Although we have defined the method for critically ill patients, we can extend its application to other patients. Generally, ES are easy to identify but, in some patients, (e.g., patients with severe cognitive impairments, cerebral injuries and atypical clinical manifestations) it is difficult to differentiate behavioral paroxysmal events from true ES. According to the definition of epilepsy, even in these cases, cortical activity must be increased. Therefore, we can use this method to exclude epilepsy in those cases where α/β activity do not change (or even decrease) during the event.

The method described can be implemented to automatically detect paroxysmal events during long-term monitoring of ICU patients.

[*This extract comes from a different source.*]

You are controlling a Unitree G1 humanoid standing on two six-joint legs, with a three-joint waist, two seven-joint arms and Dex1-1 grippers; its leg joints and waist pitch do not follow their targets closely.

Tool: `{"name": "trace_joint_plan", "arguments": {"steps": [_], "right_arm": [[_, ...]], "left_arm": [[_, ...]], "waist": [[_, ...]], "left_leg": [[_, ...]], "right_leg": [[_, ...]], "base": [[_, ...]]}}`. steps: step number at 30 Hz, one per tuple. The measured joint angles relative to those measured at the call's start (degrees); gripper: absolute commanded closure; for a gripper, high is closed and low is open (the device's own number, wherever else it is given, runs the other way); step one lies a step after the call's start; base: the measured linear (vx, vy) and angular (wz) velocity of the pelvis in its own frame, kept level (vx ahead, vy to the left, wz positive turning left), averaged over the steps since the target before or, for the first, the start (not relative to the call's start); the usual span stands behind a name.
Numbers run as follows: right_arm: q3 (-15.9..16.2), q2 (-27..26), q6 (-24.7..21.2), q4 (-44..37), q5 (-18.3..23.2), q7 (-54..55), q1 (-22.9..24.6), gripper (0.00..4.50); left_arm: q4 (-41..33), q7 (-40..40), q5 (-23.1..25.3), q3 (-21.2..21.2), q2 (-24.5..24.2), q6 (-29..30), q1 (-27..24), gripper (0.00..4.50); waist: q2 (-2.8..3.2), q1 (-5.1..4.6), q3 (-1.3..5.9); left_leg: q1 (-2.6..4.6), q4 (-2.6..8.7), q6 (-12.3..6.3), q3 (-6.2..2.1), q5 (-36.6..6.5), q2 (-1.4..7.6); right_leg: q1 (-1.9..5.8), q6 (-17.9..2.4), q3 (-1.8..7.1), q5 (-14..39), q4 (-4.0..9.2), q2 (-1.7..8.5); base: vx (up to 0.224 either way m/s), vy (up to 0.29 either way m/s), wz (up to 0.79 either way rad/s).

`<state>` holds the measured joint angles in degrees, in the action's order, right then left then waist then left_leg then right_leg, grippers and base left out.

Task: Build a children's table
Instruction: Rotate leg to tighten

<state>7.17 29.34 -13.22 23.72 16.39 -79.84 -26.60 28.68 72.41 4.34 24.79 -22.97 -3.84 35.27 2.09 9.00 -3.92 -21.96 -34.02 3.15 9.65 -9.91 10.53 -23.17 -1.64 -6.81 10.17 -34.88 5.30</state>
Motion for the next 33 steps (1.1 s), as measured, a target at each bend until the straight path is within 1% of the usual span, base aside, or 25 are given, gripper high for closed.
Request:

Although the features described for BPA and ES in this work are robust and apparently well-defined, obviously we need to increase the number of patients in order to obtain a sharper definition of both states. Additionally, we need to check our hypothesis that the method can also discriminate for hemispheric or lobar paroxysmal activities.

5. Conclusions

We have defined the numerical features of ES and BPA in critically ill patients using the pathophysiological definition of epilepsy. This will facilitate its identification in clinical practice, allowing a precocious and more adequate treatment.

6. Patents

The numerical method used in this work is being evaluated for patent Multivariate analysis method in EEG. Application number: P201930036; Application date: 01/21/2019. Pastor, J; Vega-Zelaya, L.